Dataset excerpts:
━━━
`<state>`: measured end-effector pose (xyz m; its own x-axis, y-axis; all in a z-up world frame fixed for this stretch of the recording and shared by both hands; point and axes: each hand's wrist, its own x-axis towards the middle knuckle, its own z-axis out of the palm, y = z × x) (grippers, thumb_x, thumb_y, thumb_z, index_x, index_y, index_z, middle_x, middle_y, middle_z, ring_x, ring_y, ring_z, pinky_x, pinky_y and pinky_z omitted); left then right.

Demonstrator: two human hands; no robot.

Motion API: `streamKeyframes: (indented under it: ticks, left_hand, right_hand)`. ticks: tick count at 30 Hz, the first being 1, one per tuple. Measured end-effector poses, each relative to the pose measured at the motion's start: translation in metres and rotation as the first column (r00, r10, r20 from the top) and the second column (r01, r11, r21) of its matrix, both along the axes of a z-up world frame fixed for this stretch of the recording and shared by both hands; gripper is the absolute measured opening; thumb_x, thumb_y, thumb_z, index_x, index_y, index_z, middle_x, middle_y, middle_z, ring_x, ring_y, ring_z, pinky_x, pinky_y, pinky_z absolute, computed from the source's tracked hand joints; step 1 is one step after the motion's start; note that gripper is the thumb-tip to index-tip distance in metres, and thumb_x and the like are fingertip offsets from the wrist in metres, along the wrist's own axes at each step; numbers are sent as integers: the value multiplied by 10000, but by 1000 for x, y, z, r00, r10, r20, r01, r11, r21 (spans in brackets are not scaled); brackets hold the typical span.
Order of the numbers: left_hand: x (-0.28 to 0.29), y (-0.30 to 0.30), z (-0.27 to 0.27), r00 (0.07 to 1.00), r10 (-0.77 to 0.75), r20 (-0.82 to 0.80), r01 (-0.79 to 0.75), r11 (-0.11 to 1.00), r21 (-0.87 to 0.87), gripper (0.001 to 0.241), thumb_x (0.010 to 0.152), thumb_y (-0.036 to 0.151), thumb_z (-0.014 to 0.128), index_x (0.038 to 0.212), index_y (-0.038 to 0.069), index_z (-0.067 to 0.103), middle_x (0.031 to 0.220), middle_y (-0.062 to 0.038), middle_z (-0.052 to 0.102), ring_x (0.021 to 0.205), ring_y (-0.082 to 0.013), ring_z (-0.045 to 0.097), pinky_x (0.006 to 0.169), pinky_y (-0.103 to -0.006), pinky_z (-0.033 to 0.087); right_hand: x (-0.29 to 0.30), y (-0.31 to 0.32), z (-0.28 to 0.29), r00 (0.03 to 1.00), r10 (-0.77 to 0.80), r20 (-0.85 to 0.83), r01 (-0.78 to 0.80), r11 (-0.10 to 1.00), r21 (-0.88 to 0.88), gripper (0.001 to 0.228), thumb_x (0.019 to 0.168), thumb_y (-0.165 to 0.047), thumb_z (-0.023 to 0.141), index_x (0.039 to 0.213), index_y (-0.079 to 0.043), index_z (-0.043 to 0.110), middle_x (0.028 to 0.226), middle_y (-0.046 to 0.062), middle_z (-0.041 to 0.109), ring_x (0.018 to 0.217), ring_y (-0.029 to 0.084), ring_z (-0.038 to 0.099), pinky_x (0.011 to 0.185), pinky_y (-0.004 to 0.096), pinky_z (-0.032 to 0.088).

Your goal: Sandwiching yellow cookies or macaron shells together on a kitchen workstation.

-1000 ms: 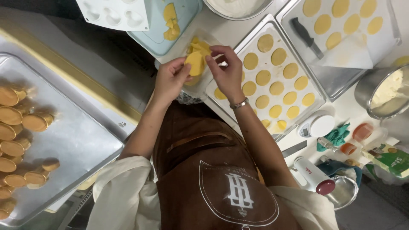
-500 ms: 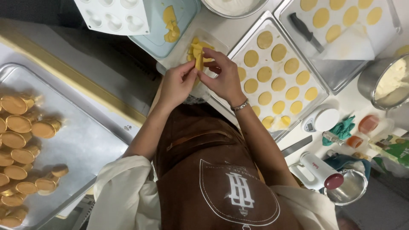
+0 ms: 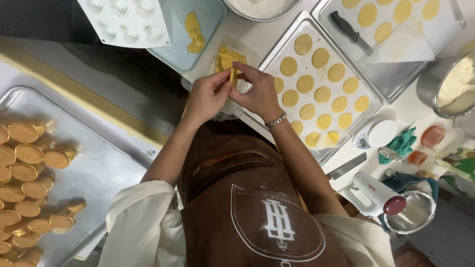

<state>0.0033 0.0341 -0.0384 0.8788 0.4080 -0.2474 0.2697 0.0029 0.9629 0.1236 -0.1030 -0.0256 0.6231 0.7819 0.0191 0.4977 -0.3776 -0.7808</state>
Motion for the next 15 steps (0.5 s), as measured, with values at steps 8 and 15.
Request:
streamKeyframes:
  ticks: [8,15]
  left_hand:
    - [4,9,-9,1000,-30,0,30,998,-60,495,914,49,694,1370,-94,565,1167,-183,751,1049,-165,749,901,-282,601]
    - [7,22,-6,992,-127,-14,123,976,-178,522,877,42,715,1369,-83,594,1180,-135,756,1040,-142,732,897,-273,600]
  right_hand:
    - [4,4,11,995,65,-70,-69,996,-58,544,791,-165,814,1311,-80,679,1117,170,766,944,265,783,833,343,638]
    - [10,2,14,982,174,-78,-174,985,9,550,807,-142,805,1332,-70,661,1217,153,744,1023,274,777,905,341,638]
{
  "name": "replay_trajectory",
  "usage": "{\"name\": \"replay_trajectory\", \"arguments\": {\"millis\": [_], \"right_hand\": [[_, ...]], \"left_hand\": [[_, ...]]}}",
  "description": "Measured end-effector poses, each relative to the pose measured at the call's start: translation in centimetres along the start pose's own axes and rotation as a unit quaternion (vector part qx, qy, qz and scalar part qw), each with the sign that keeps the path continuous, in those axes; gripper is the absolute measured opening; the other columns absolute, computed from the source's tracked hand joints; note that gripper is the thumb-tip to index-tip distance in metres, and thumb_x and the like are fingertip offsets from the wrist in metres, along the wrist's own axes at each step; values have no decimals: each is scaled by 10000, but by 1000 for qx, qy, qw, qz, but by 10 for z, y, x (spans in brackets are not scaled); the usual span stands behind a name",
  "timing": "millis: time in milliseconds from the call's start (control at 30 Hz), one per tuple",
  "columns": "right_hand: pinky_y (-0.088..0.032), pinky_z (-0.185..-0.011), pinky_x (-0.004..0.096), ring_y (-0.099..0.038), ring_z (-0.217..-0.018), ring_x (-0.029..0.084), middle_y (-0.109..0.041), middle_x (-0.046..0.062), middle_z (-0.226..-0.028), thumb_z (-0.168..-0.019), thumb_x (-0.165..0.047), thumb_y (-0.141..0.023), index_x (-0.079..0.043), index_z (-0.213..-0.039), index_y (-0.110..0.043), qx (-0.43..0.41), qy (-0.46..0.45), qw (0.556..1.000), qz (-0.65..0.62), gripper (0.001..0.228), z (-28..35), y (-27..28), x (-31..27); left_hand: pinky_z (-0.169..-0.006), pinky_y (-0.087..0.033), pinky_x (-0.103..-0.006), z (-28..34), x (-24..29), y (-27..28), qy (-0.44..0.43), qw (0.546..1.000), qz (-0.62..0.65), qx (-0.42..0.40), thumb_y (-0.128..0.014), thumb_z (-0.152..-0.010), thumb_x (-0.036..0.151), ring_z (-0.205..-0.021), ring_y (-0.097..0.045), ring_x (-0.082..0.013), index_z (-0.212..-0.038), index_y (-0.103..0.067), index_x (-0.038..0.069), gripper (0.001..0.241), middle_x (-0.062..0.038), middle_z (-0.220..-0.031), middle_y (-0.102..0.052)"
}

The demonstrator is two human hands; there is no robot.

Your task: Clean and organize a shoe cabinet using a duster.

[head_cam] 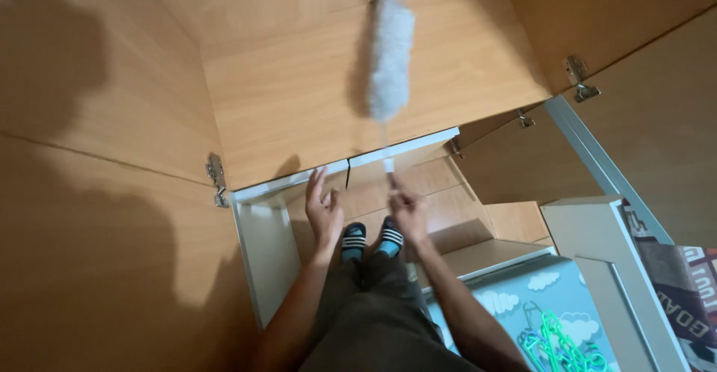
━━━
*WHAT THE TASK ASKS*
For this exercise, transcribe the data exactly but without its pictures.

*RESULT OF THIS TASK*
`<state>`: measured end-effector pose (xyz m; its own x-axis, y-axis; all in a z-up world frame fixed for this stretch of the recording and shared by both hands; point and axes: each hand's wrist, its own x-axis towards the middle knuckle, its own z-axis out of the palm, y = z × x) (grippers, thumb_x, thumb_y, thumb_z, index_x, index_y, index_z, middle_x, middle_y, middle_z, ring_x, ring_y, ring_z, pinky_x, pinky_y and pinky_z omitted); left then right.

Demonstrator: two human hands; no robot.

Motion API: `streamKeyframes: (indented under it: ticks, left_hand, right_hand)`. ticks: tick count at 30 Hz, the first being 1, one per tuple. Measured end-effector poses, each relative to the pose measured at the motion's start: translation in metres and rotation as the first column (r00, r10, r20 from the top) and the second column (r01, r11, r21) of its matrix, both along the axes of a z-up world frame fixed for this stretch of the recording and shared by both hands; gripper is the absolute measured opening; thumb_x, thumb_y, thumb_z, index_x, index_y, index_z, middle_x, middle_y, middle_z, ring_x, ring_y, ring_z, pinky_x, pinky_y, pinky_z absolute, computed from the source's tracked hand joints; step 1 is one step after the motion's start; note that gripper is the thumb-tip to index-tip distance in metres, and thumb_x and the like are fingertip offsets from the wrist in metres, along the wrist's own axes at each step; numbers are sent as integers: the value multiplied by 10000, but by 1000 for x, y, z, r00, r10, r20, r01, r11, r21 (spans in brackets are not scaled); brackets hold the typical span.
Order of the numbers: left_hand: x (-0.28 to 0.29), y (-0.30 to 0.30), z (-0.27 to 0.27), r00 (0.07 to 1.00), r10 (-0.77 to 0.75), r20 (-0.82 to 0.80), r01 (-0.79 to 0.75), r11 (-0.11 to 1.00), r21 (-0.87 to 0.87), gripper (0.001 to 0.241), thumb_x (0.010 to 0.152), thumb_y (-0.036 to 0.151), thumb_z (-0.014 to 0.128), index_x (0.038 to 0.212), index_y (-0.038 to 0.069), index_z (-0.067 to 0.103), middle_x (0.031 to 0.220), middle_y (-0.062 to 0.038), middle_z (-0.052 to 0.102), ring_x (0.021 to 0.205), ring_y (-0.082 to 0.013), ring_z (-0.045 to 0.097), pinky_x (0.006 to 0.169), pinky_y (-0.103 to -0.006), pinky_z (-0.033 to 0.087); right_hand: x (-0.29 to 0.30), y (-0.31 to 0.32), z (-0.28 to 0.29), r00 (0.03 to 1.00), r10 (-0.77 to 0.80), r20 (-0.85 to 0.83), r01 (-0.78 to 0.80), r11 (-0.10 to 1.00), r21 (-0.88 to 0.88), gripper (0.001 to 0.228), thumb_x (0.019 to 0.168), thumb_y (-0.165 to 0.047), thumb_z (-0.023 to 0.141), index_x (0.039 to 0.213), index_y (-0.079 to 0.043), index_z (-0.043 to 0.110), middle_x (0.028 to 0.226), middle_y (-0.046 to 0.062), middle_z (-0.041 to 0.109), ring_x (0.018 to 0.217), ring_y (-0.029 to 0.084), ring_z (-0.038 to 0.099), pinky_x (0.011 to 0.185), pinky_y (-0.004 to 0.096), pinky_z (-0.032 to 0.088).

Your goal: Sandwiching yellow cookies or macaron shells together on a kitchen workstation.

-1000 ms: 
-500 ms: 
+0 ms: 

<state>0.0033 0.0341 -0.0384 0.8788 0.4080 -0.2474 0.2697 0.0029 0.9629 0.1236 -0.1030 -0.0256 0.6231 0.7819 0.0191 0.4977 -0.3776 -0.7808</state>
Motion for the next 15 steps (0.5 s), as measured, with values at steps 8 and 15.
Request:
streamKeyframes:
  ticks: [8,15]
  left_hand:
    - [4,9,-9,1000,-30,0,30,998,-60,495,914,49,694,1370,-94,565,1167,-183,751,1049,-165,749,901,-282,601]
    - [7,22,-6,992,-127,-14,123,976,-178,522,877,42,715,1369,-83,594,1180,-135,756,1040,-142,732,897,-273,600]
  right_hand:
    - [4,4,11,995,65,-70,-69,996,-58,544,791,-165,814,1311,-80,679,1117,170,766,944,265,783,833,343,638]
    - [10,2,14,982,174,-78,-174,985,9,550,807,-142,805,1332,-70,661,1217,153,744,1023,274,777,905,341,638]
{
  "name": "replay_trajectory",
  "usage": "{\"name\": \"replay_trajectory\", \"arguments\": {\"millis\": [_], \"right_hand\": [[_, ...]], \"left_hand\": [[_, ...]]}}",
  "description": "Measured end-effector poses, each relative to the pose measured at the call's start: translation in centimetres along the start pose's own axes and rotation as a unit quaternion (vector part qx, qy, qz and scalar part qw), each with the sign that keeps the path continuous, in those axes; gripper is the absolute measured opening; the other columns absolute, computed from the source's tracked hand joints; note that gripper is the thumb-tip to index-tip distance in metres, and thumb_x and the like are fingertip offsets from the wrist in metres, along the wrist's own axes at each step; values have no decimals: each is scaled by 10000, but by 1000 for qx, qy, qw, qz, but by 10 for z, y, x (spans in brackets are not scaled); the usual span stands behind a name",
  "timing": "millis: time in milliseconds from the call's start (control at 30 Hz), one per tuple",
  "columns": "right_hand: pinky_y (-0.088..0.032), pinky_z (-0.185..-0.011), pinky_x (-0.004..0.096), ring_y (-0.099..0.038), ring_z (-0.217..-0.018), ring_x (-0.029..0.084), middle_y (-0.109..0.041), middle_x (-0.046..0.062), middle_z (-0.226..-0.028), thumb_z (-0.168..-0.019), thumb_x (-0.165..0.047), thumb_y (-0.141..0.023), index_x (-0.079..0.043), index_z (-0.213..-0.039), index_y (-0.110..0.043), qx (-0.43..0.41), qy (-0.46..0.45), qw (0.556..1.000), qz (-0.65..0.62), gripper (0.001..0.228), z (-28..35), y (-27..28), x (-31..27); left_hand: pinky_z (-0.169..-0.006), pinky_y (-0.087..0.033), pinky_x (-0.103..-0.006), z (-28..34), x (-24..29), y (-27..28), qy (-0.44..0.43), qw (0.546..1.000), qz (-0.62..0.65), qx (-0.42..0.40), thumb_y (-0.128..0.014), thumb_z (-0.152..-0.010), thumb_x (-0.036..0.151), ring_z (-0.205..-0.021), ring_y (-0.097..0.045), ring_x (-0.082..0.013), index_z (-0.212..-0.038), index_y (-0.103..0.067), index_x (-0.038..0.069), gripper (0.001..0.241), middle_x (-0.062..0.038), middle_z (-0.220..-0.031), middle_y (-0.102..0.052)"
}

The demonstrator is two human hands; there is no robot.

Your task: Clean and organize a shoe cabinet using a duster.

[head_cam] 

The exercise concludes with that.